"Brutti, sporchi e cattivi" is a 1976 film directed by Ettore Scola, starring Nino Manfredi.
At the heart of the film is the Roman periphery of the early seventies and its shacks, depicted mercilessly with all their moral and material miseries.
The film won the Best Director award at the 29th Cannes Film Festival. Critics unanimously recognize the great performance of Nino Manfredi, who skillfully portrayed the character of Giacinto "with extraordinary measure and subtlety." The outskirts of Rome, early seventies: the daily life of a family (about twenty-five people including parents, children, spouses, lovers, grandchildren, and a grandmother) unfolds in the poverty of a shantytown. At the head of all is the old Giacinto Mazzatella: of Apulian origin (whose dialect he retains), squint-eyed, despotic, and unfaithful, he treats family and neighbors like animals. He has one million lire, compensation from the insurance for having lost an eye, and is obsessed with the idea that his relatives might steal it, so he constantly hides it in different places. When he sometimes forgets where he has put it, he believes it has been stolen and attempts, without ever succeeding, to kill the first relative who comes his way.

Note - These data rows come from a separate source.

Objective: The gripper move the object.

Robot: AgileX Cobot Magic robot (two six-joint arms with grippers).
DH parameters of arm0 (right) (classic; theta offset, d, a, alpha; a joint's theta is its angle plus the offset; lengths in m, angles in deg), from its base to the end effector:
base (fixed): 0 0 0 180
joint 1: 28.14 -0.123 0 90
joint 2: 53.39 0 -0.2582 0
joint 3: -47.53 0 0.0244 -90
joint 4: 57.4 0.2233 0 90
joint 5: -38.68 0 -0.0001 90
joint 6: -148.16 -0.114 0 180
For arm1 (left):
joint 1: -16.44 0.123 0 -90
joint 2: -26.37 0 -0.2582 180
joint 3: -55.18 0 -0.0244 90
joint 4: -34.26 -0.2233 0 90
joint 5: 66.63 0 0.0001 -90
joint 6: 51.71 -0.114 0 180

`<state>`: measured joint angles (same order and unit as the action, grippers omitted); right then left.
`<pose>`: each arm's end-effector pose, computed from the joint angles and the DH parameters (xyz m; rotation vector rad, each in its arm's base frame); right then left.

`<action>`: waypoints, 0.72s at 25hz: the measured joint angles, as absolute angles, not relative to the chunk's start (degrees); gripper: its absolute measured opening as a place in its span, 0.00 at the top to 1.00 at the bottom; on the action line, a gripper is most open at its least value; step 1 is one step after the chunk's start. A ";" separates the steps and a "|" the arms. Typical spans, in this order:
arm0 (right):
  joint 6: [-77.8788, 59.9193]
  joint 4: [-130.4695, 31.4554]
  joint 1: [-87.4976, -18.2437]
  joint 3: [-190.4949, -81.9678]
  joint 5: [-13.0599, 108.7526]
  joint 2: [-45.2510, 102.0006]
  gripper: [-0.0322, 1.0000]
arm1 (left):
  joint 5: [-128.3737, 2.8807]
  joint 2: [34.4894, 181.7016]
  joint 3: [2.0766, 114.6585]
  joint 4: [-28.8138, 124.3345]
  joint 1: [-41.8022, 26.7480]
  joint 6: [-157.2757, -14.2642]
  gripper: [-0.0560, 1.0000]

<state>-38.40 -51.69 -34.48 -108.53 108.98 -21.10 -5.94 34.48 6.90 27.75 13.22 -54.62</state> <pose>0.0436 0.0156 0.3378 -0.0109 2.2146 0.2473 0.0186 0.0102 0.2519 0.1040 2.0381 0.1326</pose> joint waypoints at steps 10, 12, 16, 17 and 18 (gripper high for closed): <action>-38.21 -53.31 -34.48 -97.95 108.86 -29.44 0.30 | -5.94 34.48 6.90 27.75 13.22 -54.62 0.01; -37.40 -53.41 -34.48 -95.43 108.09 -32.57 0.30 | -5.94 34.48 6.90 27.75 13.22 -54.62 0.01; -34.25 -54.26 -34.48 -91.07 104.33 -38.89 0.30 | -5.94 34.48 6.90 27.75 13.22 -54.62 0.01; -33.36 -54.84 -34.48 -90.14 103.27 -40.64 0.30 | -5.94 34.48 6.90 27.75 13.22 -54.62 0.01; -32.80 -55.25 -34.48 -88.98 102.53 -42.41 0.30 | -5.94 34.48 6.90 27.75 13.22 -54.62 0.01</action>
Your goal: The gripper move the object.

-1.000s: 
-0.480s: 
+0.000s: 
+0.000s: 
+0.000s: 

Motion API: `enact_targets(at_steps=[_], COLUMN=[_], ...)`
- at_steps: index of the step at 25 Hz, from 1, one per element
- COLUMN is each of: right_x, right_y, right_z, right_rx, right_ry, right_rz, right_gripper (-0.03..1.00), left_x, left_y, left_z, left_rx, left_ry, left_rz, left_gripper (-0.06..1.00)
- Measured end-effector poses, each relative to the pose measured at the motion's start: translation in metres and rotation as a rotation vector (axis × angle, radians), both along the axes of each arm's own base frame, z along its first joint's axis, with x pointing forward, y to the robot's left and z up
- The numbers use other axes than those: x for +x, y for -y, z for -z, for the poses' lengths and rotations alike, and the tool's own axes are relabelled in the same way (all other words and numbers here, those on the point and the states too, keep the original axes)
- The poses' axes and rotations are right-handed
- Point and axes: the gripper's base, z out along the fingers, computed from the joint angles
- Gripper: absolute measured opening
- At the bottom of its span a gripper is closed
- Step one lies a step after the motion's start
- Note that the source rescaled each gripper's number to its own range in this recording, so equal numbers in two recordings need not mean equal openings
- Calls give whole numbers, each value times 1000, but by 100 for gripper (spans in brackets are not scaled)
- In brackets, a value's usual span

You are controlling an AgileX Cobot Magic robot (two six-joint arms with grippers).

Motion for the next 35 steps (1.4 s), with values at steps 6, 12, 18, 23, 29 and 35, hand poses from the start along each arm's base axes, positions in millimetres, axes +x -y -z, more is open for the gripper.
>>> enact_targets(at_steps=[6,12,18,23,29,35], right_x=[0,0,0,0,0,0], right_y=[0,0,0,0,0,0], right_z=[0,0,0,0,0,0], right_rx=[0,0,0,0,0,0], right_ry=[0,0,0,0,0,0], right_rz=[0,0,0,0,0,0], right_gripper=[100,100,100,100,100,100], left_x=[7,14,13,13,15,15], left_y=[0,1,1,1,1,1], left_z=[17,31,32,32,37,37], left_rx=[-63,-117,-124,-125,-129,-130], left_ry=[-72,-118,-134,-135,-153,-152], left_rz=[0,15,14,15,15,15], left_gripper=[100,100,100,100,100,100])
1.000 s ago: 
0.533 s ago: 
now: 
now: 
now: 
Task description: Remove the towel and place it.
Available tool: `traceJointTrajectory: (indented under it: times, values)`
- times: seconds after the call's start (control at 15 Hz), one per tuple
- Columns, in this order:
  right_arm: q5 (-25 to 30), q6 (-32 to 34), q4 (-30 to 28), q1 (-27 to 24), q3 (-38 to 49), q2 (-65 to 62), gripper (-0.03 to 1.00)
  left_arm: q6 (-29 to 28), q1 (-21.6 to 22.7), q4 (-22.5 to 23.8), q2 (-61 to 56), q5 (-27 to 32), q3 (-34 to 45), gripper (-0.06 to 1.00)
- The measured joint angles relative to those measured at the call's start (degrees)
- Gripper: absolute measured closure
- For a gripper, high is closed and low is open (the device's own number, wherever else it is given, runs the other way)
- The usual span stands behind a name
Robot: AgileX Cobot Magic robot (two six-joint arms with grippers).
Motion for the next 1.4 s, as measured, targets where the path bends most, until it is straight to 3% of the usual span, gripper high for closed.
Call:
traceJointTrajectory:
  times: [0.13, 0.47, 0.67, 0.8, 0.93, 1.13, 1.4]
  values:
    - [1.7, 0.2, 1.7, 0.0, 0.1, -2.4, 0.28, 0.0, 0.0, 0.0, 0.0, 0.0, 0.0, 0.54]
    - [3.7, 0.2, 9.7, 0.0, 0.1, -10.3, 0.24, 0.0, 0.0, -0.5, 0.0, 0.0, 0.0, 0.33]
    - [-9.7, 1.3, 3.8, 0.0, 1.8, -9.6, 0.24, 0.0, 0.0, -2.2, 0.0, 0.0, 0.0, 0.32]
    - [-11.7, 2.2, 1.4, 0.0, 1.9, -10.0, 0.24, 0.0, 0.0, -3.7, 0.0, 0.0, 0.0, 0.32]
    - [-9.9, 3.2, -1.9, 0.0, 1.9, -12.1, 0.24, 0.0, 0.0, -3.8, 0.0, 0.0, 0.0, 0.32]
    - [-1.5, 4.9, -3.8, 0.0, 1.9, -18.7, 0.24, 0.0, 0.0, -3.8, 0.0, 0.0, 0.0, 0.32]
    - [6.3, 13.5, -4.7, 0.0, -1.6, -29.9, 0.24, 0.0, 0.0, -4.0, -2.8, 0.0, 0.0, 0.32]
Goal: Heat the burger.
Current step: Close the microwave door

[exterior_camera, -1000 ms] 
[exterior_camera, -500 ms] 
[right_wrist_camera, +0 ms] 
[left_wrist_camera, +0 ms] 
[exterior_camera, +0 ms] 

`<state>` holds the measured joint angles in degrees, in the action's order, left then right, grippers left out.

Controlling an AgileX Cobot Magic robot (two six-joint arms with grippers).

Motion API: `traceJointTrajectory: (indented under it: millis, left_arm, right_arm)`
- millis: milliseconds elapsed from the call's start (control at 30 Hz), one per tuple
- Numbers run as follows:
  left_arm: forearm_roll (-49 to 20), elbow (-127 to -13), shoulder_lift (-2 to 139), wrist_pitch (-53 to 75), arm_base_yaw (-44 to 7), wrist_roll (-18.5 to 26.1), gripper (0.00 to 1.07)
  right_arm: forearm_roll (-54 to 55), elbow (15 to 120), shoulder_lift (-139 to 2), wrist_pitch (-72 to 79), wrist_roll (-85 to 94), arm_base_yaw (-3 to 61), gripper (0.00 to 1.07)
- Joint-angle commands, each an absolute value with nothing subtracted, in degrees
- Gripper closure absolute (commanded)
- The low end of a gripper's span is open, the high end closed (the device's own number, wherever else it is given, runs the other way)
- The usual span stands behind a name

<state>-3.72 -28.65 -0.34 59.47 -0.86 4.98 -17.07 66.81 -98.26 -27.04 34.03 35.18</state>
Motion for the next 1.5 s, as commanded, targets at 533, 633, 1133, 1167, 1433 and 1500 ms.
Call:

He falls in love, reciprocated, with a gigantic Neapolitan prostitute, Iside, with whom he begins to squander his money, and who he brings home, incurring the wrath of his wife. To wash away the affront, she organizes the murder of Giacinto with rat poison in his pasta, along with all the relatives, but it all proves to be futile: the money was too well-hidden by the old man, who survives the poison by drinking seawater and vomiting the remains of the pasta. Once back in shape, to buy an old convertible, he secretly sells the shack for 800,000 lire to another displaced person, who arrives with his family to take rightful possession of the house. Giacinto arrives with the car just as the two families are fighting, and destroys the shack. The film ends with the two families gathered in another shack, and Giacinto threatening to kick them out after recovering the money, which he will finally secure by having it cast in a plaster on his arm.